### What you are asked to do
Reproduce exactly the lines below, from the first through the one containing "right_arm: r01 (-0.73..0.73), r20", and nothing more.

### Stored data
^^^^^^^^^^^^^^^^

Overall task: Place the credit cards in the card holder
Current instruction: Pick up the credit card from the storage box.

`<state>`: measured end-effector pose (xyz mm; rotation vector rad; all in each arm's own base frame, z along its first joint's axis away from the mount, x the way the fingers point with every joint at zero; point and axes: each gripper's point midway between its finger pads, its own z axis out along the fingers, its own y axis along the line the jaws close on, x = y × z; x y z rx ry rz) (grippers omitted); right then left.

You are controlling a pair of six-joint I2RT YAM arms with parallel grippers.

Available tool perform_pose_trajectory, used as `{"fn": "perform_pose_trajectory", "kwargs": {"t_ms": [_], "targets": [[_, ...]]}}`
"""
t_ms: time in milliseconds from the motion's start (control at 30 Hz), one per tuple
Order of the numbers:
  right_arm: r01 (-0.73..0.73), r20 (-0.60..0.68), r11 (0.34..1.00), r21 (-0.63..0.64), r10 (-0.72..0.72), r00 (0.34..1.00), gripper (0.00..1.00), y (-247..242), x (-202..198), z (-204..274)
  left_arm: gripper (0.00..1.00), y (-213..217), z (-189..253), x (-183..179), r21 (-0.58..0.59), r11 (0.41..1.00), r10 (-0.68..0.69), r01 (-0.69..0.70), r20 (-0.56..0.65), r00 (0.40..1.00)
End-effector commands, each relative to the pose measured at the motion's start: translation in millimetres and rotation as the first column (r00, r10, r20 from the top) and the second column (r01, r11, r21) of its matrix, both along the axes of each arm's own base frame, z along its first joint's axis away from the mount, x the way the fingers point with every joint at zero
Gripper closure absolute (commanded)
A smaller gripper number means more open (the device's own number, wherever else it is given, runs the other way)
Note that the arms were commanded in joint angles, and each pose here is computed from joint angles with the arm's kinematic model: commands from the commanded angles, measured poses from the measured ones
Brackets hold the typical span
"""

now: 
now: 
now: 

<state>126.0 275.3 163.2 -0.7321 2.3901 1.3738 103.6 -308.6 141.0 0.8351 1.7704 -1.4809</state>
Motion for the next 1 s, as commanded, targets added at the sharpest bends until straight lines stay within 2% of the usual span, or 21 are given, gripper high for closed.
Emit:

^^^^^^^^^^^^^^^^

### Reply
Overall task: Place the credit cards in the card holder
Current instruction: Pick up the credit card from the storage box.

`<state>`: measured end-effector pose (xyz mm; rotation vector rad; all in each arm's own base frame, z along its first joint's axis away from the mount, x the way the fingers point with every joint at zero; point and axes: each gripper's point midway between its finger pads, its own z axis out along the fingers, its own y axis along the line the jaws close on, x = y × z; x y z rx ry rz) (grippers omitted); right then left.

You are controlling a pair of six-joint I2RT YAM arms with parallel grippers.

Available tool perform_pose_trajectory, used as `{"fn": "perform_pose_trajectory", "kwargs": {"t_ms": [_], "targets": [[_, ...]]}}`
"""
t_ms: time in milliseconds from the motion's start (control at 30 Hz), one per tuple
Order of the numbers:
  right_arm: r01 (-0.73..0.73), r20 (-0.60..0.68), r11 (0.34..1.00), r21 (-0.63..0.64), r10 (-0.72..0.72), r00 (0.34..1.00), gripper (0.00..1.00), y (-247..242), x (-202..198), z (-204..274)

The response to this exercise is finished.